"Who says you're moving in with us?", my mom retorts.
"Oh." I said.
Oh. And here I was hoping I could move back in for a few years so I can save up for a place of my own. In fact, we've discussed it a couple of times.
I guess my mom noticed the disappointment in that one-syllable word she got out of me, because today, over the phone, she gave me a lengthy sermon. One which drove me to tears. Apparently, our past discussions on how I can move back in for a couple of years was all a joke. "You very well know that you have too much stuff. You think you can fit all that in that little guestroom?" Argh.
So now I sit here in front of my laptop, pondering on that dream list I've had for quite some time now. (Actually, the one that tops that list now is to get over hell week this week. A left her math book in school today and it was too late when I found out, and too late to go retrieve it. So, yes, please let her pass tomorrow's math exam, and I'm good. LOL!)
Seriously, I wrote about my dream list for the new year, but missed out on the one thing holding me back from achieving most of those on that list - debt. I am in debt. Drowning, really, but still afloat. And only because I am alone in all these (commitments made during the time R was still here are now burdens left for me to carry). But yes, there are others in far-worse situations, I know. So yes, sometimes I wallow in self-pity and I can't help it. I can't help dwelling on the "if-onlys" and the "what-ifs". And please spare me the sermon, because I've already hit myself silly on the head.
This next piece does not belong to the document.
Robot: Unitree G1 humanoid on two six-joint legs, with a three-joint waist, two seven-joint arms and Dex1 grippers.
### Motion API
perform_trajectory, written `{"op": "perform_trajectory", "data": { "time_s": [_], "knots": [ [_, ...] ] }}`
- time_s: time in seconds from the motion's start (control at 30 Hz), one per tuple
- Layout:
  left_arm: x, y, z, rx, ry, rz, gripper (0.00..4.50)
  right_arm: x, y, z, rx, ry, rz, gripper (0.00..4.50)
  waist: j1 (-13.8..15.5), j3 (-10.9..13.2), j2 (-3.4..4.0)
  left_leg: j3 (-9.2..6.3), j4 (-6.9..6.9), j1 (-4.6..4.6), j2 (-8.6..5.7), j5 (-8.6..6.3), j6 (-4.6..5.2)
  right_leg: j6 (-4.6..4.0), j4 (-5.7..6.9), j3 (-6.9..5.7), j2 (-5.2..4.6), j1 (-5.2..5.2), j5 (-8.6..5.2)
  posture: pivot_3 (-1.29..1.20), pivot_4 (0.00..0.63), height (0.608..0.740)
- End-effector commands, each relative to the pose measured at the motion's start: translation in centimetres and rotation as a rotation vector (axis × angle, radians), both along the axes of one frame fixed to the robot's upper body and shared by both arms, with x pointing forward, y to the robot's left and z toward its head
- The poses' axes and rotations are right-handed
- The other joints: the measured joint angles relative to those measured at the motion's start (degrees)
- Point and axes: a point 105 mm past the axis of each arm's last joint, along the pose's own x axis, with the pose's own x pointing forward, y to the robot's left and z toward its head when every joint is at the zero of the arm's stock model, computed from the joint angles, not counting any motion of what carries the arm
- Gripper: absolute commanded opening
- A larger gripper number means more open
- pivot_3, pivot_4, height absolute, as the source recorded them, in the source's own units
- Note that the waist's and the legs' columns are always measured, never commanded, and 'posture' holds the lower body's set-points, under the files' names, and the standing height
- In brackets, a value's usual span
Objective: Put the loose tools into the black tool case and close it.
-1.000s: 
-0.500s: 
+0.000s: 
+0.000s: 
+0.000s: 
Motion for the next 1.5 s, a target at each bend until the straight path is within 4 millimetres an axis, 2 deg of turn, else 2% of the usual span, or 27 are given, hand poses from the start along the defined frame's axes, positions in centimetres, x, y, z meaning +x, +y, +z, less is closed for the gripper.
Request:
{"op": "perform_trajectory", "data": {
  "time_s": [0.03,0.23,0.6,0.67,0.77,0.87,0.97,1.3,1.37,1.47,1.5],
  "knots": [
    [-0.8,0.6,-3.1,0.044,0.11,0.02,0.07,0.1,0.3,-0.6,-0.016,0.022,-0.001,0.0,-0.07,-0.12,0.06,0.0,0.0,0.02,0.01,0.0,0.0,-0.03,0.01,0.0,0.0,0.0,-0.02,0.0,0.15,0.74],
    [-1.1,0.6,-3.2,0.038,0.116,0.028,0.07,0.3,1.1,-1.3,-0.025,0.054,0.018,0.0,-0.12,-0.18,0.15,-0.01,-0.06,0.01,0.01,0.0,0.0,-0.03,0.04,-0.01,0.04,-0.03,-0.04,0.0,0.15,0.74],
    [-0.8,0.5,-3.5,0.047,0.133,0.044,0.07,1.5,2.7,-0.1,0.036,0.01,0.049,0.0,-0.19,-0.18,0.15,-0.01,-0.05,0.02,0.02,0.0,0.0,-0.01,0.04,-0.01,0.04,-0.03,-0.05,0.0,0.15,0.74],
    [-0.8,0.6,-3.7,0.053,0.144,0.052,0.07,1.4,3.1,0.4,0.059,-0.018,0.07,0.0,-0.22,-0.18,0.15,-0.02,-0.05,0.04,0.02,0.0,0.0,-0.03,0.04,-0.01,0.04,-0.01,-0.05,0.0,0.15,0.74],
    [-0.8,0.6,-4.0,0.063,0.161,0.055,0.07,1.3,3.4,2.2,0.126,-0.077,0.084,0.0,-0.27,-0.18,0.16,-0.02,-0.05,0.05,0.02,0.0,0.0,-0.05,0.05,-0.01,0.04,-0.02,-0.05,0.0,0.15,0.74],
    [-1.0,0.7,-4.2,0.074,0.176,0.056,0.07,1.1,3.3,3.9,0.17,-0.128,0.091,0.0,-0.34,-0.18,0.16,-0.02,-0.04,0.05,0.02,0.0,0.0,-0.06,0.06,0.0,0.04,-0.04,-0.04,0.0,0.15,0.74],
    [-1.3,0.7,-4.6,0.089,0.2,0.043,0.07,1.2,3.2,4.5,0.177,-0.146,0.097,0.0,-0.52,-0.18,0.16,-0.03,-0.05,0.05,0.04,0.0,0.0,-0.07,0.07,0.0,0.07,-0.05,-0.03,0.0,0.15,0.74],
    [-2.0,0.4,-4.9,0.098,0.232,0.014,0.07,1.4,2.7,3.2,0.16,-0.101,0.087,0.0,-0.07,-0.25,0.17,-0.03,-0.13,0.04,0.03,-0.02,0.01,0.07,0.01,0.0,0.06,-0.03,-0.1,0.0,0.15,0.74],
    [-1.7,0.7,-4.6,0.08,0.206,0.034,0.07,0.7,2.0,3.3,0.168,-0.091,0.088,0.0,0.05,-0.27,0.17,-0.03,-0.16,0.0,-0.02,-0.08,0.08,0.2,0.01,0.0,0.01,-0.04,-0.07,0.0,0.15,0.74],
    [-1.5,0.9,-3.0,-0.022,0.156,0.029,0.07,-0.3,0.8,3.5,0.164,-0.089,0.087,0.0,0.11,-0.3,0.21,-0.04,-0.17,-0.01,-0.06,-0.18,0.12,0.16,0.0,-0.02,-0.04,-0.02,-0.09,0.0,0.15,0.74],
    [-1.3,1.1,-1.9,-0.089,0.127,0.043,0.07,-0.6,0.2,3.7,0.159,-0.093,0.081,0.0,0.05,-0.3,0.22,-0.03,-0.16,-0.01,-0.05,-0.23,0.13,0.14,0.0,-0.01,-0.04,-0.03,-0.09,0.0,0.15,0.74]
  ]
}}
Really, I understand where my mom is coming from. I am not her responsibility anymore. I am married with a family of my own. I don't want to burden my folks any more than I already have. But the issue she brought up was self-pity, and she knows how touchy the subject was. As much as I would have wanted to come across as strong, I just couldn't help but feel bad for myself and for my kids... (There is a lot more to this retelling, and I will keep that to myself.) It's just sometimes, things are easier said than done.
But yes, Mom. One day, I will get out of this rut. Right now, my dreams are still dreams, but then, at least the dream's still alive. I am not giving up! I will work towards achieving them and I will make you proud. Sometimes though, you just need to humor me. Because it just isn't easy being in my shoes.